Contact with the local population will be important. They would want to know why 35 sportspersons with muscle power are riding through the continent with bicycles and are not taking the bus or car. It is the duty of the racers to promote the bicycle as an alternate, durable means of transportation.
The challenge
Power, condition, stamina, speed, mental strength: These are irreplaceable requirements for contesting the race. However, the Tour d'Afrique should not be only a physical challenge. The participants want to propagate mobility: they want to travel the continent only using muscle power - and not using polluting engines like in the Paris-Dakar race.
The "other" side
Tour d'Afrique is also about getting to know the other side of the African continent: diseases such as AIDS/HIV and malaria, civil wars and regional conflicts, poverty and land mines.
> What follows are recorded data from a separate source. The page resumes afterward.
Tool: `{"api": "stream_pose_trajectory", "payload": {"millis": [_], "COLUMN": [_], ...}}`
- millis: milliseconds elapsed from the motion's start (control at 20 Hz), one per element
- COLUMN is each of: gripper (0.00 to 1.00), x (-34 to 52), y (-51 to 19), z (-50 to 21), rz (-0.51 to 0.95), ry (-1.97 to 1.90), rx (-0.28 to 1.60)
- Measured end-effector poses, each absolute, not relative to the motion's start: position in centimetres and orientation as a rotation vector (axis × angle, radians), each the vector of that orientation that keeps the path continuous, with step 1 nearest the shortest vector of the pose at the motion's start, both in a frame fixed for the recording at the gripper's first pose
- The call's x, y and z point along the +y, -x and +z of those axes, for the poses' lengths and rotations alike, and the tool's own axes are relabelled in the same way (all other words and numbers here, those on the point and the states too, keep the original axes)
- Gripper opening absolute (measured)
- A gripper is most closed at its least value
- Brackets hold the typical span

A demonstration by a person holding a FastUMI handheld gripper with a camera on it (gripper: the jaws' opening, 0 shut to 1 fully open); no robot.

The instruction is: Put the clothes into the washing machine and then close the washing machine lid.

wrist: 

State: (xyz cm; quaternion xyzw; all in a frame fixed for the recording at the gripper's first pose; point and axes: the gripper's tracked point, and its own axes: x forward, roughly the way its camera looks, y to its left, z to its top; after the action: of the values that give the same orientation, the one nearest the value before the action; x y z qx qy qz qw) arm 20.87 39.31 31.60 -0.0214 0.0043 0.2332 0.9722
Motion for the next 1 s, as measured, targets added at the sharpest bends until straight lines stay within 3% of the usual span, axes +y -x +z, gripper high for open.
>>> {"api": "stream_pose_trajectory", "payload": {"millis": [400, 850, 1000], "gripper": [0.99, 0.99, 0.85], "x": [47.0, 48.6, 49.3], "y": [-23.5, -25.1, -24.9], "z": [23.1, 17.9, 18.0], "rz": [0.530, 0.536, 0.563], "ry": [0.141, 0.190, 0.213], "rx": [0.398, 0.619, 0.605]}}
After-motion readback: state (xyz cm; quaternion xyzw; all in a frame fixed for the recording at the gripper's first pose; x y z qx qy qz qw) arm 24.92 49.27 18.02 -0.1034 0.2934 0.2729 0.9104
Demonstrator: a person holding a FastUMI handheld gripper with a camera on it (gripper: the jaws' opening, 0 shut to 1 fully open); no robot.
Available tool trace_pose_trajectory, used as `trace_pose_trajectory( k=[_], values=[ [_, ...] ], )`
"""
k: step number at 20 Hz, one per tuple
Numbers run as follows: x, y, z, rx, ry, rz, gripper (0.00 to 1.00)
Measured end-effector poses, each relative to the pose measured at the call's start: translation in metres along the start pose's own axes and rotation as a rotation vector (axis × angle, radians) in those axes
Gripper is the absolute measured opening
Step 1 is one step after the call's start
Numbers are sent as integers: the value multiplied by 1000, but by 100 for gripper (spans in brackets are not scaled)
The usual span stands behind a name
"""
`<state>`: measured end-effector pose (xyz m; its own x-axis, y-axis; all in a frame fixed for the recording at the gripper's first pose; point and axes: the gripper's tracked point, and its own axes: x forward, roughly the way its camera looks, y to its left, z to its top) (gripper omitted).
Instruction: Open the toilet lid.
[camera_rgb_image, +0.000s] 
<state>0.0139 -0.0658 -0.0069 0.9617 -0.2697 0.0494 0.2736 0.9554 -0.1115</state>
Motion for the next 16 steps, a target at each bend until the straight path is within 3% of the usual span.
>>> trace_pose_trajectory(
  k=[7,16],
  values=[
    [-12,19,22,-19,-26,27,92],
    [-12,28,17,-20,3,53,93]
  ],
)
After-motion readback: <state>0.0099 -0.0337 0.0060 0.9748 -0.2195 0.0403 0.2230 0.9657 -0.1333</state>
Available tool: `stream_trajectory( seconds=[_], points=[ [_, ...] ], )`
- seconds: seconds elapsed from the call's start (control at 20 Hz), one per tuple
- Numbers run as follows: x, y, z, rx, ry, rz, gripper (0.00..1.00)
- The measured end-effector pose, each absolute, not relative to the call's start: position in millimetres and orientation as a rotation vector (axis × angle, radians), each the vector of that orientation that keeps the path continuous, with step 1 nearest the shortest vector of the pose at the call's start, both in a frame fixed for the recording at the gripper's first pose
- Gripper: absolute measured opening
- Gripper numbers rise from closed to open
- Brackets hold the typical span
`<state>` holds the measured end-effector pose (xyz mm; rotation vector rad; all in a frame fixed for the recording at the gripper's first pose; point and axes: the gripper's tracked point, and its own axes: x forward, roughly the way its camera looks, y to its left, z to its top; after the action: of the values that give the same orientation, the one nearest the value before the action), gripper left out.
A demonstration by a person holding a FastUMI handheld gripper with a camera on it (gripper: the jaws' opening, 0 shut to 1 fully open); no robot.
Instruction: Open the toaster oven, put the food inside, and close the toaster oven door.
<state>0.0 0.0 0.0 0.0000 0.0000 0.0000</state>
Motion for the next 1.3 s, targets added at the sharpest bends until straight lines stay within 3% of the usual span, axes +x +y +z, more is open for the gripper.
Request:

The Swiss biker, Armin Köhli, who is participating as the first handicapped sportsman, wants to draw attention to the suffering caused by UXO and land mines: "By far the biggest cause of amputations in the Third World is mine accidents."
Against land mines
With his participation, Armin Köhli would like to help by raising awareness about the dangers from mines. Here, in Switzerland, he calls on the public for the support of two specialised organisations: The FSD (Swiss foundation for Mine Action), and Geneva Call (an international humanitarian organization dedicated to engaging Non State Actors).